Nach seiner Freilassung aus türkischer Haft hat der Journalist Deniz Yücel die Türkei als Willkürstaat kritisiert. In einer Videobotschaft erinnerte an andere in der Türkei verhaftete Journalisten, "die nichts anders getan haben, als ihren Beruf auszuüben". Viele Menschen säßen dort nur im Gefängnis, weil "sie eine oppositionelle Meinung haben", sagte Yücel in der ersten Nachricht nach seiner Freilassung, die am späten Freitagabend vom "Freundeskreis #Free Deniz" auf Facebook veröffentlicht wurde. Inzwischen hat Yücel Berlin bereits wieder verlassen.
In der Videobotschaft kritisierte der 44-Jährige auch die Umstände seiner Freilassung. Noch am 13. Februar habe eine routinemäßige Haftprüfung die "Fortdauer der Untersuchungshaft" ergeben, nur drei Tage später sei er entlassen worden, sagte Yücel. Die Gründe sowohl seiner Inhaftierung vor einem Jahr, als auch seiner Freilassung am Freitag kenne er nicht. Natürlich freue er sich über seine Freilassung, aber es bleibe ein "bitterer Nachgeschmack" zurück.
Yücel hatte mehr als ein Jahr ohne Anklage in der Nähe von Istanbul in Untersuchungshaft gesessen. Ein Istanbuler Gericht nahm am Freitag die Anklage wegen "Propaganda für eine Terrororganisation" und "Aufstachelung des Volkes zu Hass und Feindseligkeit" an. Dafür drohen Yücel zwischen vier und 18 Jahre Haft. Gleichzeitig verfügte das Gericht aber Yücels Entlassung aus der Haft, ohne eine Ausreisesperre zu verhängen. Am Freitagabend war der Journalist in Berlin-Tegel gelandet.
Am Samstag teilte der "Welt"-Korrespondent auf Twitter mit: "Ich bin nicht in Deutschland. Aber ich bin unter Freunden." Auf einem Foto sieht man Yücel mit seiner Ehefrau und acht weiteren Personen.
Kurz danach rief "Welt"-Chefredakteur Ulf Poschardt insbesondere die Medien auf, Yücel in Ruhe zu lassen. Die Zeitung bekomme Dutzende von Anfragen zu Yücel. "Deniz geht es gut, er genießt sein Leben in Freiheit, wir lassen ihn in Ruhe. Einverstanden?", teilte Poschardt am Samstag ebenfalls auf Twitter mit.

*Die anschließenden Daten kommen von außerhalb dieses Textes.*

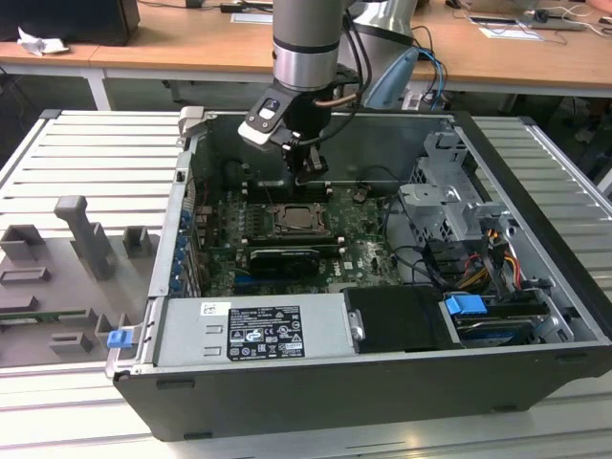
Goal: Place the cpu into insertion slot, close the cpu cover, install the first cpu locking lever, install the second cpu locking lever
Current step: 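Install the first cpu locking lever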
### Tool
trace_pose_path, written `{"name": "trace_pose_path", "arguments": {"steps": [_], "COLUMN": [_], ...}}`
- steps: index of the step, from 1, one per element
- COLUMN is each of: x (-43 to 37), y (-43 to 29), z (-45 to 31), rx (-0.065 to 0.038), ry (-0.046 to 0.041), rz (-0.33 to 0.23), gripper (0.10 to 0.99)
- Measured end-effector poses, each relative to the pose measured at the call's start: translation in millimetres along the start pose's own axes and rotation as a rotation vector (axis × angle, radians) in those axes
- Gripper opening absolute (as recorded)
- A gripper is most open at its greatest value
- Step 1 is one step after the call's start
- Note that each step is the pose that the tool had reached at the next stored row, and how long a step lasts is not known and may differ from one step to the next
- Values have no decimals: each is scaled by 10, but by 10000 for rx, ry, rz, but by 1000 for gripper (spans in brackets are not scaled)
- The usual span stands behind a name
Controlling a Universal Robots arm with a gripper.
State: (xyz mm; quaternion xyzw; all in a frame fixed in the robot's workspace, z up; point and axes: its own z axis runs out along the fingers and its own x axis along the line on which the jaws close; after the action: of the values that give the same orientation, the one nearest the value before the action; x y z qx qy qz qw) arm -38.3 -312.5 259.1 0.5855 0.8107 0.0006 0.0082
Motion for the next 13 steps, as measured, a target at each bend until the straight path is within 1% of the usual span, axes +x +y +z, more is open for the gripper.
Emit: {"name": "trace_pose_path", "arguments": {"steps": [4,7,9,13], "x": [0,0,0,0], "y": [0,0,0,0], "z": [3,4,4,4], "rx": [-5,-11,-13,-22], "ry": [4,9,10,18], "rz": [-384,-803,-953,-1711], "gripper": [106,106,106,106]}}
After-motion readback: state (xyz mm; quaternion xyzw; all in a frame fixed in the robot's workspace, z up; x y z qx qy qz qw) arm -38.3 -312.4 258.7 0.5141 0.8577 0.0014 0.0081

Das Auswärtige Amt kündigte an, sich nun mit gleicher Kraft für andere zu Unrecht Inhaftierte in der Türkei einzusetzen. Staatsminister Michael Roth (SPD), betonte, man müsse jetzt weiter mit der türkischen Seite im Gespräch bleiben. Es seien noch fünf deutsche Staatsbürger mutmaßlich aus politischen Gründen in der Türkei in Haft, sagte Roth am Samstag im Inforadio von Rundfunk Berlin-Brandenburg.
Zugleich bekräftigte der Staatsminister, es habe im Fall Yücel "keinerlei Deals und erst recht keine schmutzigen Deals", also keine Rüstungszugeständnisse, gegeben. Die Türkei könne von Deutschland "nichts erwarten - außer, dass wir im Gespräch bleiben". Auch Bundesaußenminister Sigmar Gabriel (SPD) hatte am Freitagabend in den "ARD-Tagesthemen" betont: "Es gibt keinen Deal, weder einen schmutzigen, noch einen sauberen."
Unionsfraktionschef Volker Kauder unterstrich, dass es bis zur einer Normalisierung der Beziehungen mit der Türkei "noch ein weiter Weg" sei. Mit Yücels Freilassung seien die Probleme in den bilateralen Beziehungen noch nicht ausgeräumt, sagte Kauder der "Rheinischen Post" (Online). Ex-Grünen-Chef Cem Özdemir forderte weiterhin eine harte Gangart mit der Türkei. Deutschland solle mit wirtschaftlichen Sanktionen drohen, wenn Ankara nicht zur Rechtsstaatlichkeit zurückkehre, sagte er der "Passauer Neuen Presse" (Samstag).